Task item
Every line that contains the word "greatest" should be copied from the records below.

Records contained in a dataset
══════════════════════════════

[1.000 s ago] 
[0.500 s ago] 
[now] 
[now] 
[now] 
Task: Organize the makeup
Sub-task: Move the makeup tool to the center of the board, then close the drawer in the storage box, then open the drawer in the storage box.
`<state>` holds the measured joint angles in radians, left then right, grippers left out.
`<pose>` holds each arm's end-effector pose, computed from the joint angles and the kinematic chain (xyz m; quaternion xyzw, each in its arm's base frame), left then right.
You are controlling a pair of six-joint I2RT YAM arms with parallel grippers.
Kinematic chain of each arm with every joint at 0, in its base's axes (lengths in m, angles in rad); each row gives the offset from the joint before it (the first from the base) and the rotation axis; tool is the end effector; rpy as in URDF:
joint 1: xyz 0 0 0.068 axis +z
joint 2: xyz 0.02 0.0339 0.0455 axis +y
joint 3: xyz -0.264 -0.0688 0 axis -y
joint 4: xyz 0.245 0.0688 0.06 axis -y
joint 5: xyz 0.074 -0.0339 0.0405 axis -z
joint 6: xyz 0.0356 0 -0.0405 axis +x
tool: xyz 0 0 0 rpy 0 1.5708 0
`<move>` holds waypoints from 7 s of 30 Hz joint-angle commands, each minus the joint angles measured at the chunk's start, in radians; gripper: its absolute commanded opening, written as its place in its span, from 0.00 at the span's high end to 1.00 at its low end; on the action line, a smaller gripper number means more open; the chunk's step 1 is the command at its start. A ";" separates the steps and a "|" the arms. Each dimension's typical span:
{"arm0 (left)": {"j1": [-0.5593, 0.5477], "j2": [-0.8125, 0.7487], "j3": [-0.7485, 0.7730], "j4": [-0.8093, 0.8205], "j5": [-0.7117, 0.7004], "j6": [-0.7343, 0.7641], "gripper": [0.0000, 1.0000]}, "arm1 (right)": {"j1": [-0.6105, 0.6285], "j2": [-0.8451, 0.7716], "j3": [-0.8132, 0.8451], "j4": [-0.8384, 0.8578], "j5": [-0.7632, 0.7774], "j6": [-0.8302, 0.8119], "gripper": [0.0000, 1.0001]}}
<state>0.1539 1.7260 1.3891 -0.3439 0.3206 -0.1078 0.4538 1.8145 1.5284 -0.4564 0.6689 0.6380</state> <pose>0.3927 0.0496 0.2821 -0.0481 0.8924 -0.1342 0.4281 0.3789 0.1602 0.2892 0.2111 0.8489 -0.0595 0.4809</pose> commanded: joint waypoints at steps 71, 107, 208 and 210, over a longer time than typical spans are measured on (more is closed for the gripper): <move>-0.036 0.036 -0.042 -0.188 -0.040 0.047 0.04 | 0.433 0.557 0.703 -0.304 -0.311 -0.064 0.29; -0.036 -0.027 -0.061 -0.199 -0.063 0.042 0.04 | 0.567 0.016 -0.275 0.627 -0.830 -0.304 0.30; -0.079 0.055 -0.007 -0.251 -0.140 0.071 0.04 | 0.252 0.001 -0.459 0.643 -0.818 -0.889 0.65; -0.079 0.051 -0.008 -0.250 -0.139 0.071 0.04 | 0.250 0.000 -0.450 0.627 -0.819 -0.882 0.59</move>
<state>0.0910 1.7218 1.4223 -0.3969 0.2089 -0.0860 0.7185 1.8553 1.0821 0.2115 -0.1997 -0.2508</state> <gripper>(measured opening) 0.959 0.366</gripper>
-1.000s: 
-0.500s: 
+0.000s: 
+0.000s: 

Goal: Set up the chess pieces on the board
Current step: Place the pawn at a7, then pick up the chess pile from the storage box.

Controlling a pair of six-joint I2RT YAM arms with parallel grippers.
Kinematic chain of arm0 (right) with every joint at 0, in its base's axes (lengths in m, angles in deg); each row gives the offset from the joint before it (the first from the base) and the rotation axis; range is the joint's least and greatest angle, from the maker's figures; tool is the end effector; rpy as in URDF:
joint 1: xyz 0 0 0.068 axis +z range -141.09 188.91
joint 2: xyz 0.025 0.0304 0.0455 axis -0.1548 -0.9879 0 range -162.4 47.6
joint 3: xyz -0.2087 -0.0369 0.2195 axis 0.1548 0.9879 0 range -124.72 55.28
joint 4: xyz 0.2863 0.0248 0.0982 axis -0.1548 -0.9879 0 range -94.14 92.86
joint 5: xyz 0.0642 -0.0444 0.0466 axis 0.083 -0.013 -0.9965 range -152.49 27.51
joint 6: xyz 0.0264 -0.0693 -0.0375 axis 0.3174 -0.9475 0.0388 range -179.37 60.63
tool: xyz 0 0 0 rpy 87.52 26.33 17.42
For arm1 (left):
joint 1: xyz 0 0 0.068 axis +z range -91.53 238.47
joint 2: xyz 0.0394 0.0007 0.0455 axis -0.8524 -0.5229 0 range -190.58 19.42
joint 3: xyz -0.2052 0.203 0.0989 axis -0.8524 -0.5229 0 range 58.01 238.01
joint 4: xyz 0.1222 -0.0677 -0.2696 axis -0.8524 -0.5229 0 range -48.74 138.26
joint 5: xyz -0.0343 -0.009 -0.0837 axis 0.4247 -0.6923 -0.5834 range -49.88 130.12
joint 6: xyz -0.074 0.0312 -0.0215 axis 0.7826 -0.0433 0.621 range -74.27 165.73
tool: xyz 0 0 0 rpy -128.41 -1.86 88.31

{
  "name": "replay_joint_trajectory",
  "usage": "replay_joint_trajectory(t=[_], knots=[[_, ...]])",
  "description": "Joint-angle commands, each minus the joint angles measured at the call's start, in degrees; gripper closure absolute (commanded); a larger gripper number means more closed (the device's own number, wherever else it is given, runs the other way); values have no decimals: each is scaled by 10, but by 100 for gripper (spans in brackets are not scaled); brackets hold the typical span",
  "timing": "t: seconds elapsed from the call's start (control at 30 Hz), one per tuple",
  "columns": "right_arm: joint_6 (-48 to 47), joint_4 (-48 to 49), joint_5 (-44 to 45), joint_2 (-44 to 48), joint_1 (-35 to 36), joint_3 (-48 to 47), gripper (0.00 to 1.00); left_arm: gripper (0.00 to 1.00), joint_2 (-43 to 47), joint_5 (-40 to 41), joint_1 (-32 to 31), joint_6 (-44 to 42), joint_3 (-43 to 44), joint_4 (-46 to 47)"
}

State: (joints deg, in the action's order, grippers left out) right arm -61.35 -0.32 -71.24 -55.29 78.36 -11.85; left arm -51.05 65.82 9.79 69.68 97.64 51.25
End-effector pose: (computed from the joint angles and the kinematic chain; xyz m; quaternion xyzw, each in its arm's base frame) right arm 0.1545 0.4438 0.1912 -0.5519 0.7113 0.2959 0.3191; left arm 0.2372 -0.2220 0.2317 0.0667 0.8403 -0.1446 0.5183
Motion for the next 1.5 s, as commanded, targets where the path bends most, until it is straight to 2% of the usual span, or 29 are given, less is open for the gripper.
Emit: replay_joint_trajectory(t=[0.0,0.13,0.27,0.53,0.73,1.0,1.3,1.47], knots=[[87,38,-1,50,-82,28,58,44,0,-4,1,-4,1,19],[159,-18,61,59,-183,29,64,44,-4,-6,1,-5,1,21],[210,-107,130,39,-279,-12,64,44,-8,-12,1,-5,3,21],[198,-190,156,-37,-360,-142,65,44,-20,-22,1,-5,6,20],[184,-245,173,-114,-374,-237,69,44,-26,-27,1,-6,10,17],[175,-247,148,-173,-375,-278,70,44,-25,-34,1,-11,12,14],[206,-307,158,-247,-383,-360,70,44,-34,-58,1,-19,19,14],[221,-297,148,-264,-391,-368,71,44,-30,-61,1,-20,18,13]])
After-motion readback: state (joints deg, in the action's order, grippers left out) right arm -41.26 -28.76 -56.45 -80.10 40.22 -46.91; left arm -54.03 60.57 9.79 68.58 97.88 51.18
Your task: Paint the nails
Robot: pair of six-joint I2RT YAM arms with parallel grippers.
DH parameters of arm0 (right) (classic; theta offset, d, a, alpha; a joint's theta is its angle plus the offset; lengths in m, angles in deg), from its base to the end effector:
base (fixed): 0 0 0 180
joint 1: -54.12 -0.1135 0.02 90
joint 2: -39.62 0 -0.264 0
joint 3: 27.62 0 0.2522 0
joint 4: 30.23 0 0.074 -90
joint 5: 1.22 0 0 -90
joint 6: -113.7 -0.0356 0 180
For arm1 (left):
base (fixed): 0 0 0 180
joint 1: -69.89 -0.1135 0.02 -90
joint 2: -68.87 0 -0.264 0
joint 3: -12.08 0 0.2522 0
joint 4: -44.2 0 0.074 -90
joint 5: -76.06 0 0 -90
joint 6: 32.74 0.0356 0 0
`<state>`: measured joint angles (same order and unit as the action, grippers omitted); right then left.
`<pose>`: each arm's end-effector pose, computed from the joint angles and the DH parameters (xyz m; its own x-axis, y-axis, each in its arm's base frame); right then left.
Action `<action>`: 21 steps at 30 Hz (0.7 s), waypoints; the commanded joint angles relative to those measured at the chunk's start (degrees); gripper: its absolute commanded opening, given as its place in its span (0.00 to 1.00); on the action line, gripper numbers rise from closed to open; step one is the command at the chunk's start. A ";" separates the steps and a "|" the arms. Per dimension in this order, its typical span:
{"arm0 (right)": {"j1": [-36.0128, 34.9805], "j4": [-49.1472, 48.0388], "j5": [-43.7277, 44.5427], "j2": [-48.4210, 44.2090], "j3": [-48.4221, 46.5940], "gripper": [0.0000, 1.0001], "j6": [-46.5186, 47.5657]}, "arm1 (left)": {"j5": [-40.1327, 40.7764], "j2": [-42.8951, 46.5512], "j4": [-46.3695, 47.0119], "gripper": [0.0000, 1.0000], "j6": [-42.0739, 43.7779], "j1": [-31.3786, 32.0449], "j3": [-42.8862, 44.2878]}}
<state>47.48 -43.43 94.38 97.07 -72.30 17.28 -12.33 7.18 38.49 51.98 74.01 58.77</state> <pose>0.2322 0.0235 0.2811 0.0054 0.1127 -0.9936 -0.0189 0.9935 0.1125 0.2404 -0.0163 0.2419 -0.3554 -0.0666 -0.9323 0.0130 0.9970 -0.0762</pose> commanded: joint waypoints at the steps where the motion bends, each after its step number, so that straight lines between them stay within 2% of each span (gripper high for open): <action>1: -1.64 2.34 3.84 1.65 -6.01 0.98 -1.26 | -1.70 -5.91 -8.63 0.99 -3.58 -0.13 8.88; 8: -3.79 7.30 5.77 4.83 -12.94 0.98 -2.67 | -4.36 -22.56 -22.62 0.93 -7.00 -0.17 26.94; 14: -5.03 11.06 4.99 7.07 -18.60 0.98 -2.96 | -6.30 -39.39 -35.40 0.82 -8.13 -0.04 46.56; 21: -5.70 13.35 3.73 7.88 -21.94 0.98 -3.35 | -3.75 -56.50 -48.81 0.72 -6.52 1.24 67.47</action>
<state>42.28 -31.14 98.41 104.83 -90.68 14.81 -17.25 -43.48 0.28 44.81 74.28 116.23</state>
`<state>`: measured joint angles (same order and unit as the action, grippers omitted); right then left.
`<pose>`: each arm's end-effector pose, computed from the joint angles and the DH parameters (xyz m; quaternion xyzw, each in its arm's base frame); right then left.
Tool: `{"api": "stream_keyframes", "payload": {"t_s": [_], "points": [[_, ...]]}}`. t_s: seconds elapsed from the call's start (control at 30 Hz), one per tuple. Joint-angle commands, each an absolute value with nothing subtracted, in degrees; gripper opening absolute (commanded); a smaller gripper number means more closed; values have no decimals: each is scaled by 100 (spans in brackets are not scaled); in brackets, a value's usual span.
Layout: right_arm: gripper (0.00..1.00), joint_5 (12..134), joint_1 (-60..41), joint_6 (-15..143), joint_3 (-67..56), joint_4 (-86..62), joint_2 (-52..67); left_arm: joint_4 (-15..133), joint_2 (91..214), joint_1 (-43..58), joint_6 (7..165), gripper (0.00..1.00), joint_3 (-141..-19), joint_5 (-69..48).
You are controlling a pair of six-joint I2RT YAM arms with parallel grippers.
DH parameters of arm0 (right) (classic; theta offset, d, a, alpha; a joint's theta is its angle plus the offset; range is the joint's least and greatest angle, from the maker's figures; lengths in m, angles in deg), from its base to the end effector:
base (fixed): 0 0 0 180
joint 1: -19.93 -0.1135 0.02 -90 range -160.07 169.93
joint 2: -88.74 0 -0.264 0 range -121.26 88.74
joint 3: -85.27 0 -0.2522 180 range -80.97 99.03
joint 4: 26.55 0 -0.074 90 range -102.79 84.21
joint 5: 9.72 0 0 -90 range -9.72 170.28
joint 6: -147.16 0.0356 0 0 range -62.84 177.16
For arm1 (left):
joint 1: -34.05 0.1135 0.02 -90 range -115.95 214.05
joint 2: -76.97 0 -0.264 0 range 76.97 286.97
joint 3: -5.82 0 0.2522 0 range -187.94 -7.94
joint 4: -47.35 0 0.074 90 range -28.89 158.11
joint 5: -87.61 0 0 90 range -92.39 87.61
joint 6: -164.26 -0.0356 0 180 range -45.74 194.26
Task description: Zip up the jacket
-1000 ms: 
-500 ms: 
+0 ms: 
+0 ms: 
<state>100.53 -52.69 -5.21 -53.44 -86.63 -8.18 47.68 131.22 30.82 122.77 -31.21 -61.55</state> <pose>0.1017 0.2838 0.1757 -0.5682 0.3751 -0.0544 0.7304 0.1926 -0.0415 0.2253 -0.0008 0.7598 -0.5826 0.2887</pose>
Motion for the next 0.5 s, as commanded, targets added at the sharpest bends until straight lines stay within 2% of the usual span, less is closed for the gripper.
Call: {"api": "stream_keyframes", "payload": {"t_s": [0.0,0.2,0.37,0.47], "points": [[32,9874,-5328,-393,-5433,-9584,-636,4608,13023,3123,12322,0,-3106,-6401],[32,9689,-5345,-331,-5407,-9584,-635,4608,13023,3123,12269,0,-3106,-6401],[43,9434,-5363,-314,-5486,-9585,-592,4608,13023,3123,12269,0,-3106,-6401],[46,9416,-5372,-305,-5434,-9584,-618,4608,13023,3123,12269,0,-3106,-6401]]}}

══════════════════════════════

Response
Kinematic chain of arm0 (right) with every joint at 0, in its base's axes (lengths in m, angles in deg); each row gives the offset from the joint before it (the first from the base) and the rotation axis; range is the joint's least and greatest angle, from the maker's figures; tool is the end effector; rpy as in URDF:
DH parameters of arm0 (right) (classic; theta offset, d, a, alpha; a joint's theta is its angle plus the offset; range is the joint's least and greatest angle, from the maker's figures; lengths in m, angles in deg), from its base to the end effector:

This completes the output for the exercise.